TASK DETAILS: Look through the data below for the line with "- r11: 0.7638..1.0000" and the line with "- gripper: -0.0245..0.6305", then output those two and all lines in between, exactly as written.

-=-=-

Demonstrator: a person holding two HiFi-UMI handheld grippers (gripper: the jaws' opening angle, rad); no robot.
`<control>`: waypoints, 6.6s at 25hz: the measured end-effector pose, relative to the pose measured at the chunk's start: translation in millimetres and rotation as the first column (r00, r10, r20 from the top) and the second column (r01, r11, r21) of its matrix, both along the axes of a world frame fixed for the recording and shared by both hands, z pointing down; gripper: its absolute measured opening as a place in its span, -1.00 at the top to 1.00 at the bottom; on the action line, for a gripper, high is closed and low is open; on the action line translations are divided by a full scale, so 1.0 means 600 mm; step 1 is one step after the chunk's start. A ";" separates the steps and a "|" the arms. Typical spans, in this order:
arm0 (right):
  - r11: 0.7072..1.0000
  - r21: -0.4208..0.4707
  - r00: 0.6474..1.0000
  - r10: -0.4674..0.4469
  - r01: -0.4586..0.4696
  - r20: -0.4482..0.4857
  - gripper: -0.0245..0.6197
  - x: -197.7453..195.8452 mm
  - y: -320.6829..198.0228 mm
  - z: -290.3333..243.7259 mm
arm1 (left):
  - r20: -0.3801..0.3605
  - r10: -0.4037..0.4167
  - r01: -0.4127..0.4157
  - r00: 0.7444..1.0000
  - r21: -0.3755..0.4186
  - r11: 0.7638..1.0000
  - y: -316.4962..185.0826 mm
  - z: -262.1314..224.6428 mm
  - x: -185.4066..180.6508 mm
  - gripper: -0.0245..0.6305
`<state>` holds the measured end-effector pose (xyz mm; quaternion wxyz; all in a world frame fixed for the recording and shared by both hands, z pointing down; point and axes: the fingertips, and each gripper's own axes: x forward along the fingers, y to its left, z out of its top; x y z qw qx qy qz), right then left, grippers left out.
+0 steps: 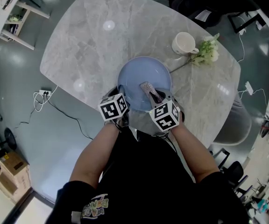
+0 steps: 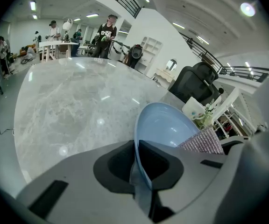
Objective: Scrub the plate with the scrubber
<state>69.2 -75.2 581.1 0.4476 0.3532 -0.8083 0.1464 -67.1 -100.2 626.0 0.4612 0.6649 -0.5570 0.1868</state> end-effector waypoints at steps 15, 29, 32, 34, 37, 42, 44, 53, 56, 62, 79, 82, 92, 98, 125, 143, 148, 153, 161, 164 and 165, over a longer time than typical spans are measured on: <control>0.992 0.106 0.988 0.076 -0.062 -0.135 0.69 0.108 -0.066 -0.001 | 0.000 0.009 -0.009 1.000 0.004 1.000 0.002 0.001 0.002 0.79; 0.971 0.156 0.983 -0.182 0.181 -0.007 0.69 -0.031 -0.109 -0.051 | -0.006 0.008 -0.008 1.000 -0.002 1.000 0.003 -0.001 0.002 0.80; 0.921 0.129 0.929 -0.369 0.367 -0.010 0.69 -0.096 -0.094 -0.044 | -0.007 0.017 -0.017 1.000 0.001 1.000 0.001 -0.001 0.003 0.80; 0.869 0.103 0.875 -0.484 0.484 -0.024 0.69 -0.131 -0.082 -0.036 | -0.009 0.022 -0.022 1.000 0.001 1.000 0.001 0.000 0.003 0.80; 0.785 0.050 0.786 -0.613 0.618 -0.080 0.70 -0.161 -0.071 -0.020 | -0.010 0.037 -0.037 0.999 -0.003 0.999 0.002 0.001 0.006 0.80; 0.751 0.024 0.735 -0.638 0.660 -0.230 0.70 -0.166 -0.110 0.002 | 0.015 0.094 -0.094 0.995 0.013 0.996 0.001 0.000 0.007 0.78; 0.764 0.026 0.740 -0.614 0.644 -0.273 0.69 -0.169 -0.123 0.009 | 0.013 0.096 -0.096 0.995 0.013 0.995 0.003 0.000 0.006 0.78; 0.885 0.090 0.839 -0.395 0.457 -0.374 0.68 -0.144 -0.191 0.022 | -0.006 0.091 -0.091 0.996 0.010 0.996 0.001 0.001 0.005 0.79; 0.909 0.102 0.858 -0.336 0.403 -0.388 0.68 -0.122 -0.211 0.021 | -0.011 0.084 -0.083 0.996 0.007 0.996 0.001 0.001 0.003 0.79; 0.942 0.124 0.880 -0.236 0.311 -0.413 0.68 -0.057 -0.244 0.017 | -0.016 0.067 -0.067 0.998 0.006 0.998 0.001 0.001 0.002 0.79; 0.985 0.114 0.935 -0.086 0.132 -0.344 0.68 0.083 -0.206 0.008 | -0.037 0.006 -0.005 0.999 0.005 1.000 -0.001 0.003 0.000 0.81; 0.987 0.118 0.944 -0.068 0.111 -0.323 0.68 0.098 -0.185 0.004 | -0.044 -0.011 0.011 0.999 0.003 1.000 -0.001 0.002 0.000 0.82; 0.994 0.108 0.979 0.004 0.018 -0.202 0.69 0.117 -0.109 -0.001 | -0.043 -0.043 0.043 0.998 0.003 0.999 -0.007 0.003 0.001 0.82; 0.998 0.064 0.994 0.035 -0.028 -0.100 0.69 0.097 -0.063 0.000 | -0.042 -0.060 0.060 0.997 0.001 0.998 -0.007 0.002 0.002 0.82; 0.969 -0.216 0.973 0.156 -0.117 0.172 0.69 -0.101 -0.011 0.048 | -0.099 -0.087 0.085 0.991 -0.021 0.996 -0.012 0.000 0.003 0.82; 0.970 -0.107 0.804 0.241 -0.218 0.544 0.69 0.003 -0.069 -0.084 | -0.022 0.028 -0.018 0.999 0.352 0.936 -0.003 -0.171 -0.026 0.86; 0.979 0.047 0.823 0.141 -0.200 0.550 0.70 0.031 -0.068 -0.170 | -0.039 0.072 -0.045 0.997 0.467 0.883 0.012 -0.273 -0.019 0.87; 0.963 0.148 0.814 0.102 -0.224 0.571 0.70 0.039 -0.053 -0.250 | 0.010 0.161 -0.138 0.987 0.575 0.806 0.012 -0.364 -0.006 0.87; 0.915 0.213 0.793 0.160 -0.343 0.588 0.70 0.019 0.030 -0.317 | 0.046 0.349 -0.296 0.936 0.641 0.708 0.066 -0.431 0.003 0.87; 0.894 0.218 0.785 0.201 -0.392 0.586 0.70 0.007 0.073 -0.322 | 0.050 0.408 -0.341 0.912 0.646 0.683 0.098 -0.435 -0.003 0.87; 0.886 0.218 0.781 0.216 -0.409 0.586 0.70 0.004 0.088 -0.322 | 0.049 0.427 -0.354 0.903 0.647 0.675 0.109 -0.434 -0.004 0.87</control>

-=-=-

OUTPUT FOR THIS TASK:
  - r11: 0.7638..1.0000
  - y: -316.4962..185.0826 mm
  - z: -262.1314..224.6428 mm
  - x: -185.4066..180.6508 mm
  - gripper: -0.0245..0.6305

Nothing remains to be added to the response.